Nach dem verheerenden Hochwasser vom August 2005 wurden zahlreiche Massnahmen ergriffen, um zukünftige Hochwasserkatastrophen zu vermeiden. 2011 wurde in Luzern das erneuerte Reusswehr eröffnet, das seitseinem Bau 1861 den Abfluss des Vierwaldstättersees reguliert. Dank diesem Reusswehr können die Wassermassen des Vierwaldstättersees verzögert abgelassen werden, was eine Kontrolle der Abflussmenge aus dem See ermöglicht.
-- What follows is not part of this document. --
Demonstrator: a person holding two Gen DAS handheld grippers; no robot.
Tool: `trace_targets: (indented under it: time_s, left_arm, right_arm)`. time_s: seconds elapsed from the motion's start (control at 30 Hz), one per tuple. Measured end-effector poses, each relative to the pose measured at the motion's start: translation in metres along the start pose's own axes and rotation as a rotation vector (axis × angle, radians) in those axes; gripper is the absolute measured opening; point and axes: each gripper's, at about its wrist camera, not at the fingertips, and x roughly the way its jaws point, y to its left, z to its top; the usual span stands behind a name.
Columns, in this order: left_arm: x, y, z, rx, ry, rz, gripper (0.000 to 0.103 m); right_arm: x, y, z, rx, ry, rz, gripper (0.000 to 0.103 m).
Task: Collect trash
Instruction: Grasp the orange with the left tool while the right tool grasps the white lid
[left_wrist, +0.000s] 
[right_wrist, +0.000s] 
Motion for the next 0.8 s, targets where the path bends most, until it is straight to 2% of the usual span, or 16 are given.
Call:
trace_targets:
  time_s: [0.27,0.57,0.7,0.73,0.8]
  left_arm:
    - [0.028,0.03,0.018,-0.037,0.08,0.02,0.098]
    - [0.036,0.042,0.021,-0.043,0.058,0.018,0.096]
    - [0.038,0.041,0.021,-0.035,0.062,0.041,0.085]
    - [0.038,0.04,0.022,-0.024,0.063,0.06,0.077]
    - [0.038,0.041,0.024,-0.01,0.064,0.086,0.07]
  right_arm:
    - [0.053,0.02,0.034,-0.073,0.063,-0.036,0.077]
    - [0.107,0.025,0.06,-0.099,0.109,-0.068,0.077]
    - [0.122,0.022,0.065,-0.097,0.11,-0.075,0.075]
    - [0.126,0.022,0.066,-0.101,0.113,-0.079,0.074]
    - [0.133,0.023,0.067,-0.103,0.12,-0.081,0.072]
Der Wasserspiegel der Reuss schnellte am Montagmorgen trotzdem innert Stunden um zwei Meter hoch, was einer Zunahme von etwas über 300 auf fast 700 Kubikmeter Wasser pro Sekunde entspricht. Auf dem Höchststand kam das Wasser bis auf wenige Zentimeter an die Gefahrenstufe vier – die höchste Gefahrenstufe – heran. Dies lag am drastischen Anschwellen der kleinen Emme. «Beim Wasserrückhaltebecken in der Maschwander Allmend haben wir den Rückstau der Lorze genau beobachtet. Wäre der Wasserspiegel um weitere 30 Zentimeter gestiegen, hätten wir die Verbindungsstrasse in den Kanton Aargau sperren müssen», erklärt Markus Tschan, der Kommandant der Feuerwehr Knonaueramt Süd. Zum Glück sei noch einmal alles gut gegangen.